Co-chair Advisory Board

Mr. Paul Vallas

Paul G. Vallas is a nationally recognized education and public sector finance expert with forty years’ service working in the public interest. Paul consults to underperforming school districts to help them more effectively leverage finances, strengthen educational delivery, and narrow the achievement gap. Paul in 2016 headed the team that delivered to the Department of Justice a comprehensive program to revamp education and occupational training in the nation’s 122 federal prisons, a pillar of President Obama’s criminal justice system reform agenda.

From 1995-2013, Paul spent 18 years successfully managing large urban school districts facing difficult challenges. While leading the Chicago, Philadelphia, New Orleans, and Bridgeport, Conn., public schools, Paul dramatically improved student academic performance, resolved financial crises, rebuilt crumbling building facilities, facilitated labor peace, and, in the aftermath of Hurricane Katrina, reconstructed an entire system of schools. His skills in leveraging community partnerships, budgeting for districts, and recruiting talent to classrooms have been instrumental in bringing deeply needed resources into classrooms.

Paul’s expertise in budgetary and organizational oversight can be traced to his tenure as Mayor Richard M. Daley’s Revenue Director (1990-1993) and then Budget Director (1993-1995). Appointed Chicago’s first CEO of Chicago Public Schools in 1995, Paul led the transformation of a district called in 1987 “the worst in the nation” into “a model for the nation” by 1998, delivering sound fiscal management of the district’s $4.2 billion budget and leaving Chicago Public Schools with $300 million in cash reserves. As CEO of Philadelphia’s schools (2003-2007), Paul directed what was the district’s largest ever construction program. His education policies in Philadelphia moreover prompted an increase in the number of schools meeting Adequate Yearly Progress from 26 to 166.

Brought in to manage New Orleans’ failing schools after Hurricane Katrina, Paul headed the Louisiana Recovery School District (RSD) from 2007 to 2011. Paul’s stewardship of the district resulted in African-American student achievement in New Orleans rising by 75 percent and the percentage of high school student drop-outs reduced by half. Paul also guided the development of the master plan to build and renovate New Orleans schools after securing the largest FEMA settlement in U.S. history ($1.8 billion).

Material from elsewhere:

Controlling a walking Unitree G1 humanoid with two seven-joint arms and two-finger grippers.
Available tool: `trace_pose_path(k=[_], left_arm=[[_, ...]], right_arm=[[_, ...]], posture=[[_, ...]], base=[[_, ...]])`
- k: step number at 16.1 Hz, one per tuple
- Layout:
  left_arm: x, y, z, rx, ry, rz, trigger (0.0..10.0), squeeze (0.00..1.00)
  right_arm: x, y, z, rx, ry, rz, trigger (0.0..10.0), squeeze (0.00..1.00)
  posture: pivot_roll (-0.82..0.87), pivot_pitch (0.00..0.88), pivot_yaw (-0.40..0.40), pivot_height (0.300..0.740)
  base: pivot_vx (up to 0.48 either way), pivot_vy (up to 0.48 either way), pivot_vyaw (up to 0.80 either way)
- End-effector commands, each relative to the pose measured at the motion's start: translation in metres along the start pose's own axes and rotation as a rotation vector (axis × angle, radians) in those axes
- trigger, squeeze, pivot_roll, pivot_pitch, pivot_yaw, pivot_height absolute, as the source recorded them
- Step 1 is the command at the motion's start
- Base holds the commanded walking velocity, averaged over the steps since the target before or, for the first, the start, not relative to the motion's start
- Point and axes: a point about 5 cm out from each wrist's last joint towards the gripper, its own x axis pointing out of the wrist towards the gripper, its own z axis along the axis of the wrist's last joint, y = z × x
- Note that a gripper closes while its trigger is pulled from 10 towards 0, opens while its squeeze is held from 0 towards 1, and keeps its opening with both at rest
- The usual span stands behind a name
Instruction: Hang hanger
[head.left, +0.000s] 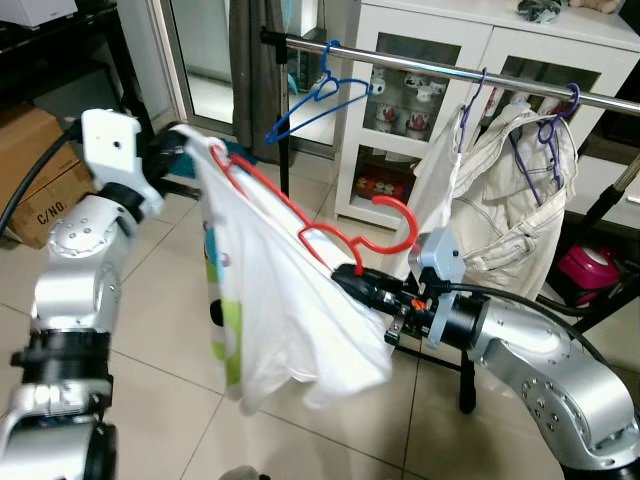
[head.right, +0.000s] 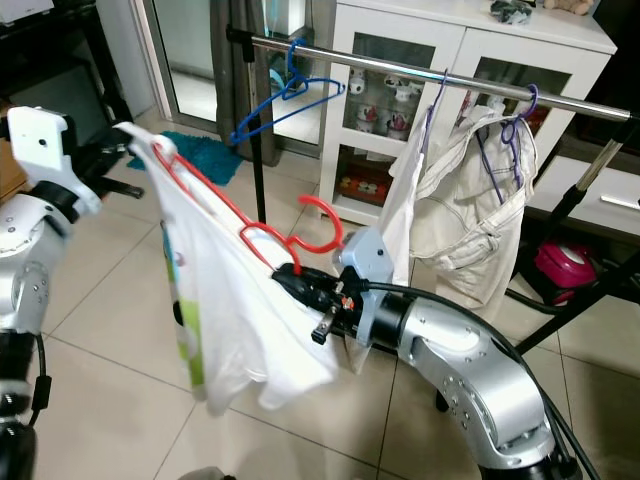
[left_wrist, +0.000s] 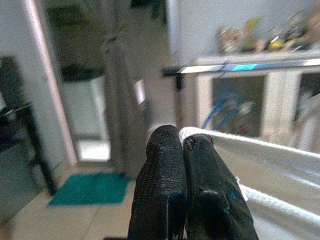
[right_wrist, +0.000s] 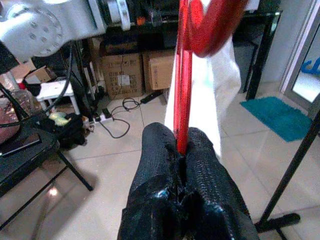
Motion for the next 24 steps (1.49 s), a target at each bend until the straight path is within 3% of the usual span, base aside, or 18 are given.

Paul’s success piloting RSD through post-Katrina prompted the international community to also seek Mr. Vallas’ expertise. After the devastating 2010 Haiti earthquake, the Inter- American Development Bank (“BID”) asked Mr. Vallas become its lead education consultant to guide the late Haitian President Réne Préval’s Presidential Task Force to develop a plan to create, finance and operationalize the first publicly funded school system in Haiti. That work involved interactions with World Bank, UNESCO, International Red Cross and many other NGOs. Concurrently, actor Sean Penn requested that Mr. Vallas join his J/P Haitian Relief Foundation’s Board of Directors as finance committee chair. Retitled as Community Organized Relief Efforts, or C.O.R.E., the organization sheltered and administered to 60,000 internally displaced earthquake refugees. C.O.R.E. provided lifesaving relief work in the earthquake’s aftermath and during the 2011 cholera epidemic, including the distribution of more than 100 tons of medical supplies and the treatment of 450,000 patients. It removed 1.3 million tons of rubble, including the collapsed National Palace. Now that C.O.R.E.’s activities have evolved from relief to sustainable rebuilding, it is responsible for 6,000 students in educational programs, has provided business training to 2,500 adults and counts 12,500 participants in its community programs. It is now leading Haiti’s reforestation project, in conjunction with France and the Sean Parker Foundation.

BID also sent Mr. Vallas to Santiago, Chile after than country’s major 2010 earthquake, tasking Mr. Vallas with helping the Ministry of Education develop effective strategies to improve the quality of its 1,100 poorest and underperforming schools. Mr. Vallas has also developed strategies for expanding quality public education in Pakistan and the Sudan. He traveled to Khartoum in 2014. Mr. Vallas has a passion for work in developing countries and for helping populations in crisis, both at home and abroad.

After serving as Interim Superintendent of Bridgeport Public Schools (2011-2013), Paul was the Democratic Party of Illinois’ nominee for Lieutenant Governor in 2014. He ran for Governor of Illinois in 2002, and Mayor of the City of Chicago in 2019.